> **Problem description**
Below are the records; work out how many lines among them contain "relative", and write nothing besides that number.

::: Data extract

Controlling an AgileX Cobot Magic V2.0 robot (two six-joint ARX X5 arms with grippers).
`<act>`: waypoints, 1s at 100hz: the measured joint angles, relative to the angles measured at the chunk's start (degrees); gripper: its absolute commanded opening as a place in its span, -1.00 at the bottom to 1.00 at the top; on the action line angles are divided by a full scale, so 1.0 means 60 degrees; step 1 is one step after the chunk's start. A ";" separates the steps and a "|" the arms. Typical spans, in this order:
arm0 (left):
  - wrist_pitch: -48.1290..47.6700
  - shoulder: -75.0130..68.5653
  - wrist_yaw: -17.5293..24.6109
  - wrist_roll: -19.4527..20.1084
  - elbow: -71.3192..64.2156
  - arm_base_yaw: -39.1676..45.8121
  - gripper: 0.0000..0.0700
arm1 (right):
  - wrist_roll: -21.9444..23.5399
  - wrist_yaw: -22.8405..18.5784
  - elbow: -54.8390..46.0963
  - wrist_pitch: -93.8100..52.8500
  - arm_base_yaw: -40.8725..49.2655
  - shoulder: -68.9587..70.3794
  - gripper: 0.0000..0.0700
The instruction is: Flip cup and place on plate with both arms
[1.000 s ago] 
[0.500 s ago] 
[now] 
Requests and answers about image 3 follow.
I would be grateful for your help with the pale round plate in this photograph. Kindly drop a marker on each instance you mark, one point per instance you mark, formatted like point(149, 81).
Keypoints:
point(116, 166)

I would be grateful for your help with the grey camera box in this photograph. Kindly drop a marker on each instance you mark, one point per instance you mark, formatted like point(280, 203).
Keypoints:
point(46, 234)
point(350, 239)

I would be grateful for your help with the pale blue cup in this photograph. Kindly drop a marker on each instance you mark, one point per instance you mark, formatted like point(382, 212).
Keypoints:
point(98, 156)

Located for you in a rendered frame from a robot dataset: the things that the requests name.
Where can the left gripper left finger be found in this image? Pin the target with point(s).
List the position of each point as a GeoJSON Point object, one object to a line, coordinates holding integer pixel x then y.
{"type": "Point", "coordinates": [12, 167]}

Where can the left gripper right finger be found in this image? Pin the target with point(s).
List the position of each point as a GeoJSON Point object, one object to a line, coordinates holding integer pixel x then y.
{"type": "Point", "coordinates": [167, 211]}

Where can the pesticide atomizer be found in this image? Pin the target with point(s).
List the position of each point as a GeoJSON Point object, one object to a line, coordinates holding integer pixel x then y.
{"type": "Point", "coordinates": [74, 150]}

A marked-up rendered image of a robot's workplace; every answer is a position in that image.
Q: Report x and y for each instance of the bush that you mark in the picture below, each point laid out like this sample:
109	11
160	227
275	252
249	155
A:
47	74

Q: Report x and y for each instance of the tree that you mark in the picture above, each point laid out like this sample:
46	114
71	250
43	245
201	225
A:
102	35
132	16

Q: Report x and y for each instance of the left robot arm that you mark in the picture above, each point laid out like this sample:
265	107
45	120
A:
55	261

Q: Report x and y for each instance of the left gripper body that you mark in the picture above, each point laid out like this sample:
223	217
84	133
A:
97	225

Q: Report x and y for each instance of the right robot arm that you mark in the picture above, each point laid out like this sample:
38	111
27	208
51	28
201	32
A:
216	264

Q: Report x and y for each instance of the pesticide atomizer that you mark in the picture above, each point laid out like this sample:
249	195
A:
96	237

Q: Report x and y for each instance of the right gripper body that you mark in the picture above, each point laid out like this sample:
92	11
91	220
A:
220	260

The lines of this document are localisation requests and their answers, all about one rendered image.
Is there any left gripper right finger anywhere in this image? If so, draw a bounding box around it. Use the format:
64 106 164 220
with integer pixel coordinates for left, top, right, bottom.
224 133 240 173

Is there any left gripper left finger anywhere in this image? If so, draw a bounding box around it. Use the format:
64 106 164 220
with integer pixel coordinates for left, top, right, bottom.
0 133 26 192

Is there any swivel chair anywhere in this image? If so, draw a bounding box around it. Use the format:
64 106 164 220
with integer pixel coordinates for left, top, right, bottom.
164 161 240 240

::::::
::: Data extract

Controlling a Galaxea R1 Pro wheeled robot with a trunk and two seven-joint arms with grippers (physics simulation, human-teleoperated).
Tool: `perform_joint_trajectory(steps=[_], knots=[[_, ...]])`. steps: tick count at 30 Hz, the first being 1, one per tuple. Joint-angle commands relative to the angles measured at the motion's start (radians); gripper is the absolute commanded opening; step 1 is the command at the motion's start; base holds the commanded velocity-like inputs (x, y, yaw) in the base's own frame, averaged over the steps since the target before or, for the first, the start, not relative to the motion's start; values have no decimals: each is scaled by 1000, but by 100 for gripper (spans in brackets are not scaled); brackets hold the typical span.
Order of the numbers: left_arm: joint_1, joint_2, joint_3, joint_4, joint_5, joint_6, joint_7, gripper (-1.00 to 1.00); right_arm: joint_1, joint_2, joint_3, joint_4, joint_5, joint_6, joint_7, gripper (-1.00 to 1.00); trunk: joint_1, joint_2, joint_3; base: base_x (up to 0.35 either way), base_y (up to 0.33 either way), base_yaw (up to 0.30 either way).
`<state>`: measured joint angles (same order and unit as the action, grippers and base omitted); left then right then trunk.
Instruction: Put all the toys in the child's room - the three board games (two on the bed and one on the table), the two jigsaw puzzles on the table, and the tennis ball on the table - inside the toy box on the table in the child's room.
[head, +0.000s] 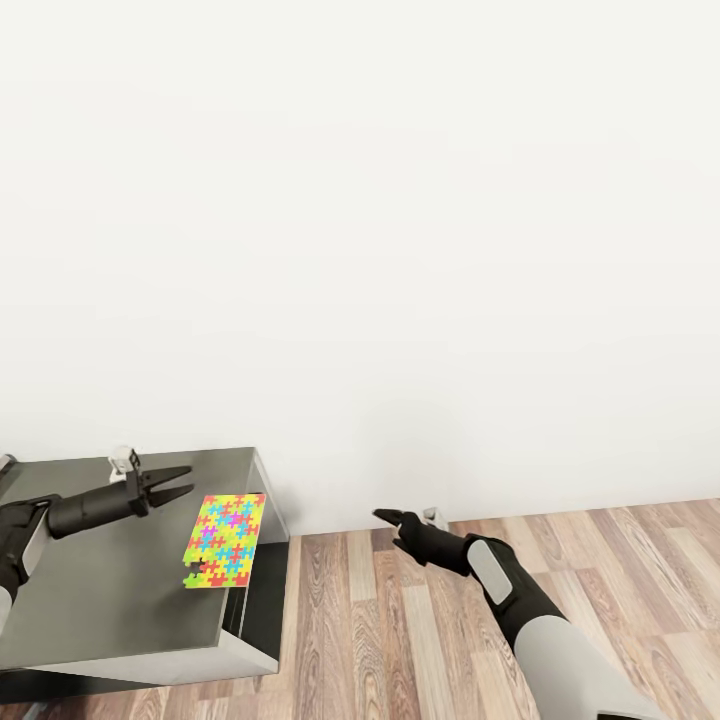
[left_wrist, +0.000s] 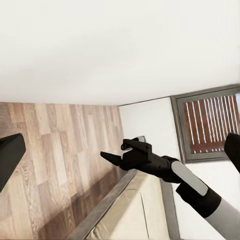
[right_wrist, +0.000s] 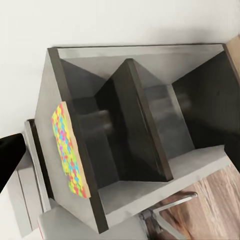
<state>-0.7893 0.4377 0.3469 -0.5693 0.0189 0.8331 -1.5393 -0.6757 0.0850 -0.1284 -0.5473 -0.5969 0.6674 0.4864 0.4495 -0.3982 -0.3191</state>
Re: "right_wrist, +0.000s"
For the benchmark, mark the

::::::

> **Your solution**
2